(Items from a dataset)

□ □ □ □ □ □ □

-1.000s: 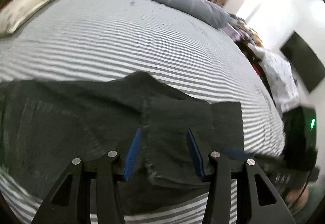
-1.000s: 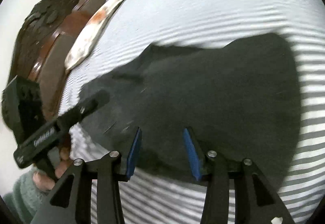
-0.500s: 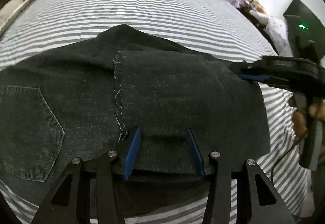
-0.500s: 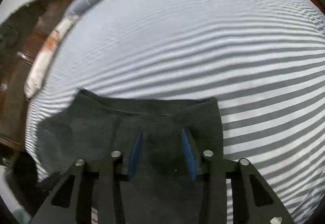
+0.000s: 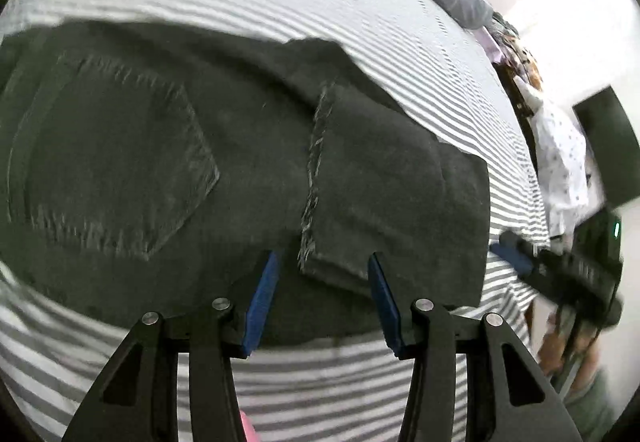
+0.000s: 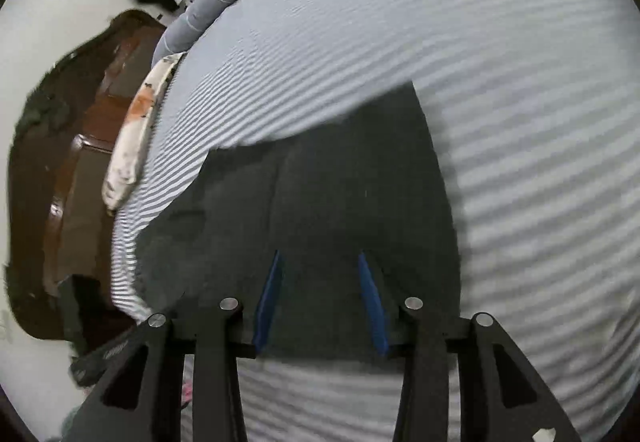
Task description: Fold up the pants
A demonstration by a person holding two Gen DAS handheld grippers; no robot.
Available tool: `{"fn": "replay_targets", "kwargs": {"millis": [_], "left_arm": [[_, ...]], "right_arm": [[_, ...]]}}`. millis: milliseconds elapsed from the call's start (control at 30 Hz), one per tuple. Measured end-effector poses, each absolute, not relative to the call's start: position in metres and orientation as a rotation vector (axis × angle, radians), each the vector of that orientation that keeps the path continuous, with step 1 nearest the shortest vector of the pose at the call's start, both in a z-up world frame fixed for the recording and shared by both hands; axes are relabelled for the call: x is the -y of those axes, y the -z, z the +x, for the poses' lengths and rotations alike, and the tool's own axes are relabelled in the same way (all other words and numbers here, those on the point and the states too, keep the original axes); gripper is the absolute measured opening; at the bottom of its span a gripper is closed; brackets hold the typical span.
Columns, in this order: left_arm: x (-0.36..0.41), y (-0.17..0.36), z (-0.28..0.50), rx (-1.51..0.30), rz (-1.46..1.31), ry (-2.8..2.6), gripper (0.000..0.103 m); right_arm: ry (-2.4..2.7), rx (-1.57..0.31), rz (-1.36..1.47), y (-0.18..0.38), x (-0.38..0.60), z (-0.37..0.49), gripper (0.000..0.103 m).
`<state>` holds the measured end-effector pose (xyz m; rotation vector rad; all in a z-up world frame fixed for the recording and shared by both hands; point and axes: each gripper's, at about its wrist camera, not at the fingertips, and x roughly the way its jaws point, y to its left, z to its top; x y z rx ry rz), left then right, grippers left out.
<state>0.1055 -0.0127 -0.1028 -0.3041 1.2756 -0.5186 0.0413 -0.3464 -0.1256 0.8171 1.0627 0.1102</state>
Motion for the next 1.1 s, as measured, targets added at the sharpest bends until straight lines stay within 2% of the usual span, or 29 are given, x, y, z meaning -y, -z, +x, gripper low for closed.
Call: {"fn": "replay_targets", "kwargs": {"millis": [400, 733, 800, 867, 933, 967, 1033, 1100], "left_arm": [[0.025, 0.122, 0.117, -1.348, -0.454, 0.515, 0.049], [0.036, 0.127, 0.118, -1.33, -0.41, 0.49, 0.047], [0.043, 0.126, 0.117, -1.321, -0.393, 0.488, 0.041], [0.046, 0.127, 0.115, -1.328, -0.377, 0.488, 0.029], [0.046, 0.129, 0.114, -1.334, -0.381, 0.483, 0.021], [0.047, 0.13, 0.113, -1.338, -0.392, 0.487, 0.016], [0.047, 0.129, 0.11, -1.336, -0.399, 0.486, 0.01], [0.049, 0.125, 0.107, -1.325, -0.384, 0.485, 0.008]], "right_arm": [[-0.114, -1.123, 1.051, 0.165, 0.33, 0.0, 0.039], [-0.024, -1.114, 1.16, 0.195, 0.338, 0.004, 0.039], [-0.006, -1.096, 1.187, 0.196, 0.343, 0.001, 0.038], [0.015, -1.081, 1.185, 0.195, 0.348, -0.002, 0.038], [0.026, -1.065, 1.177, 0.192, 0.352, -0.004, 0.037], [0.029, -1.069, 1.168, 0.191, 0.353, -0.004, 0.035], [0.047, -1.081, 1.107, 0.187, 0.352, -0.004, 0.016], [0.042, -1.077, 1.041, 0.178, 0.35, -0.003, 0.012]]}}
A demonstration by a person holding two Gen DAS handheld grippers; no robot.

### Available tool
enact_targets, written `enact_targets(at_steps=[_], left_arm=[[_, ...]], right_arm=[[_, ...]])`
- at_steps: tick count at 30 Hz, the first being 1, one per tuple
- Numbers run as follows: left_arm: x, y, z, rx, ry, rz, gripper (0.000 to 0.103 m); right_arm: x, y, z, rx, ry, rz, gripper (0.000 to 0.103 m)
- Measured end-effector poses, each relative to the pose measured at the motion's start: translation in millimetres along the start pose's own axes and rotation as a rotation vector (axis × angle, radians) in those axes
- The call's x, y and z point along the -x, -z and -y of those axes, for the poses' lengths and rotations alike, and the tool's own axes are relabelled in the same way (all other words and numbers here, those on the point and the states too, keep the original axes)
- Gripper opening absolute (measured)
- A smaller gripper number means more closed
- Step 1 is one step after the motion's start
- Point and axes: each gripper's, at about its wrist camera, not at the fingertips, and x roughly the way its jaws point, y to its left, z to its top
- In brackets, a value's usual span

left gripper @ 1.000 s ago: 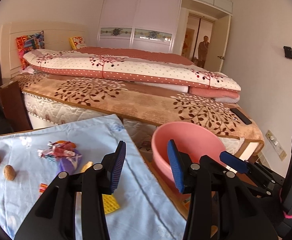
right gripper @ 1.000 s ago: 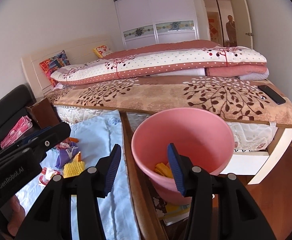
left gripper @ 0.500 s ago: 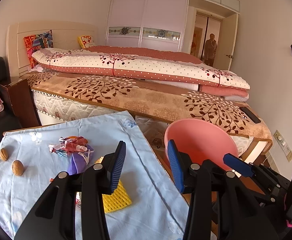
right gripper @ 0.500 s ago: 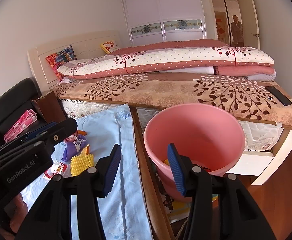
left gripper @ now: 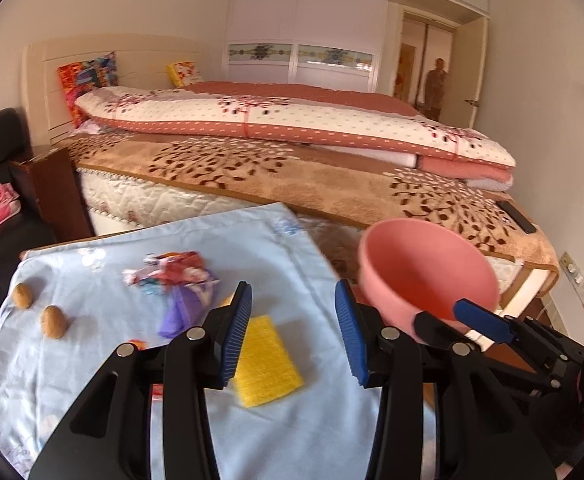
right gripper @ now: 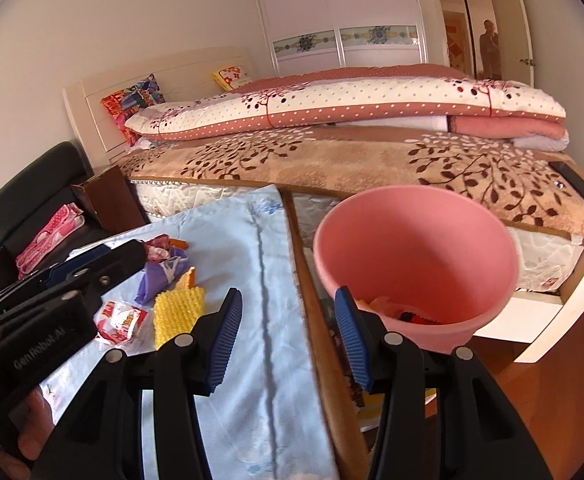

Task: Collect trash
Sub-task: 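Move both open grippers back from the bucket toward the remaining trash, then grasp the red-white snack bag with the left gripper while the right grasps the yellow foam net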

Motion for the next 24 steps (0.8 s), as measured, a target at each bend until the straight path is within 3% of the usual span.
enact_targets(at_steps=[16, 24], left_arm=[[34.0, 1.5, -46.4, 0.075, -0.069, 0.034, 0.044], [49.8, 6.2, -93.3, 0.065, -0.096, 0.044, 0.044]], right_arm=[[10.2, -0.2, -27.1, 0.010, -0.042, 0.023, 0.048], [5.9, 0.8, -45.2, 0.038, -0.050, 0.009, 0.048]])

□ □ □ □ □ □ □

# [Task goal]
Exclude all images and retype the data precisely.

# [Solution to this task]
-1.000s: 
-1.000s: 
-0.500s: 
-0.500s: 
+0.000s: 
+0.000s: 
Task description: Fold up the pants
A demonstration by a person holding two Gen DAS handheld grippers; no robot.
Available tool: `{"fn": "replay_targets", "kwargs": {"millis": [_], "left_arm": [[_, ...]], "right_arm": [[_, ...]]}}`. millis: milliseconds elapsed from the call's start (control at 30 Hz), one per tuple. Measured end-effector poses, each absolute, not relative to the call's start: position in metres and orientation as a rotation vector (axis × angle, radians), each the vector of that orientation that keeps the path continuous, with step 1 nearest the shortest vector of the pose at the call's start, both in a z-up world frame fixed for the recording and shared by both hands; axes are relabelled for the call: x is the -y of those axes, y the -z, z the +x, for the poses' lengths and rotations alike, and the tool's own axes are relabelled in the same way (all other words and numbers here, those on the point and the states too, keep the original axes); gripper is the absolute measured opening; at the bottom of its span a gripper is closed; brackets hold the typical span.
Columns, in this order: left_arm: x (-0.36..0.41), y (-0.17..0.36), z (-0.28..0.50), rx (-1.51..0.30), rz (-1.46..1.31), ry (-2.8..2.6), gripper (0.000..0.103 m); right_arm: ry (-2.4..2.7), rx (-1.57..0.31), rz (-1.36..1.47), y (-0.18..0.38), x (-0.38..0.60), z (-0.37..0.49), gripper (0.000..0.103 m).
`<state>` holds the measured end-effector pose (xyz m; rotation vector rad; all in a z-up world frame fixed for the recording and shared by both hands; point and axes: each gripper's, at about its wrist camera, not at the fingertips, and x roughly the way its jaws point, y to its left, z to its top; x y z rx ry rz), left then right, grippers left out.
<state>0.1055 -0.0127 -0.1028 -0.3041 1.2756 -0.5186 0.0413 -0.3464 -0.1256 0.8171 1.0627 0.1102</state>
Motion for the next 1.1 s, as measured, targets added at the sharpest bends until straight lines stay within 2% of the usual span, or 29 are given, x, y, z meaning -y, -z, +x, gripper low for closed.
Call: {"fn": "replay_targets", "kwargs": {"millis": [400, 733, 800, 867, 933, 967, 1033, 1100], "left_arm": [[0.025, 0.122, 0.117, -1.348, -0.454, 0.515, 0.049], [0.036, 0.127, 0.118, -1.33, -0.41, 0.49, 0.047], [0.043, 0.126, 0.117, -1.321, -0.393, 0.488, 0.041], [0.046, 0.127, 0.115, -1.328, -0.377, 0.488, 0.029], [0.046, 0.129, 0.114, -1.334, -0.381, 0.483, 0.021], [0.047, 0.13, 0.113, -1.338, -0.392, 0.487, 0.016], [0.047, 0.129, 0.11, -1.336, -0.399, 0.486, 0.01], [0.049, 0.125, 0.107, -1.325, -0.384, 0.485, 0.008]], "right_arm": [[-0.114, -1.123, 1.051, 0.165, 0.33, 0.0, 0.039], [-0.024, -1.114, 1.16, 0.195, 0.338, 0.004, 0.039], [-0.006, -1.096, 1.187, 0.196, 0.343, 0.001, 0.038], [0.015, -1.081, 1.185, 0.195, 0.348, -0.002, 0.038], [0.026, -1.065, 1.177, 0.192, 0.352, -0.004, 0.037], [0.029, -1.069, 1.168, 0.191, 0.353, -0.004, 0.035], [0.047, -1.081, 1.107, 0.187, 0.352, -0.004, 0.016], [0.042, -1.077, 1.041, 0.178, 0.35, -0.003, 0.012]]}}
A demonstration by a person holding two Gen DAS handheld grippers; no robot.

### Available tool
enact_targets, written `enact_targets(at_steps=[_], left_arm=[[_, ...]], right_arm=[[_, ...]])`
- at_steps: tick count at 30 Hz, the first being 1, one per tuple
- Numbers run as follows: left_arm: x, y, z, rx, ry, rz, gripper (0.000 to 0.103 m); right_arm: x, y, z, rx, ry, rz, gripper (0.000 to 0.103 m)
- Measured end-effector poses, each relative to the pose measured at the motion's start: translation in millimetres along the start pose's own axes and rotation as a rotation vector (axis × angle, radians) in those axes
- The call's x, y and z point along the -x, -z and -y of those axes, for the poses' lengths and rotations alike, and the tool's own axes are relabelled in the same way (all other words and numbers here, those on the point and the states too, keep the original axes)
- Gripper opening absolute (measured)
- A smaller gripper number means more closed
- Step 1 is one step after the motion's start
- Point and axes: each gripper's, at about its wrist camera, not at the fingertips, and x roughly the way its jaws point, y to its left, z to its top
- In brackets, a value's usual span

left gripper @ 1.000 s ago: 
right gripper @ 1.000 s ago: 
left gripper @ 0.500 s ago: 
right gripper @ 0.500 s ago: 
left gripper @ now: 
right gripper @ now: 

Task: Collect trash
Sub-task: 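Move both open grippers back from the bucket toward the remaining trash, then grasp the red-white snack bag with the left gripper while the right grasps the yellow foam net
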
Motion for the next 24 steps (0.8 s), as measured, a target at each bend until the straight path is within 3% of the usual span.
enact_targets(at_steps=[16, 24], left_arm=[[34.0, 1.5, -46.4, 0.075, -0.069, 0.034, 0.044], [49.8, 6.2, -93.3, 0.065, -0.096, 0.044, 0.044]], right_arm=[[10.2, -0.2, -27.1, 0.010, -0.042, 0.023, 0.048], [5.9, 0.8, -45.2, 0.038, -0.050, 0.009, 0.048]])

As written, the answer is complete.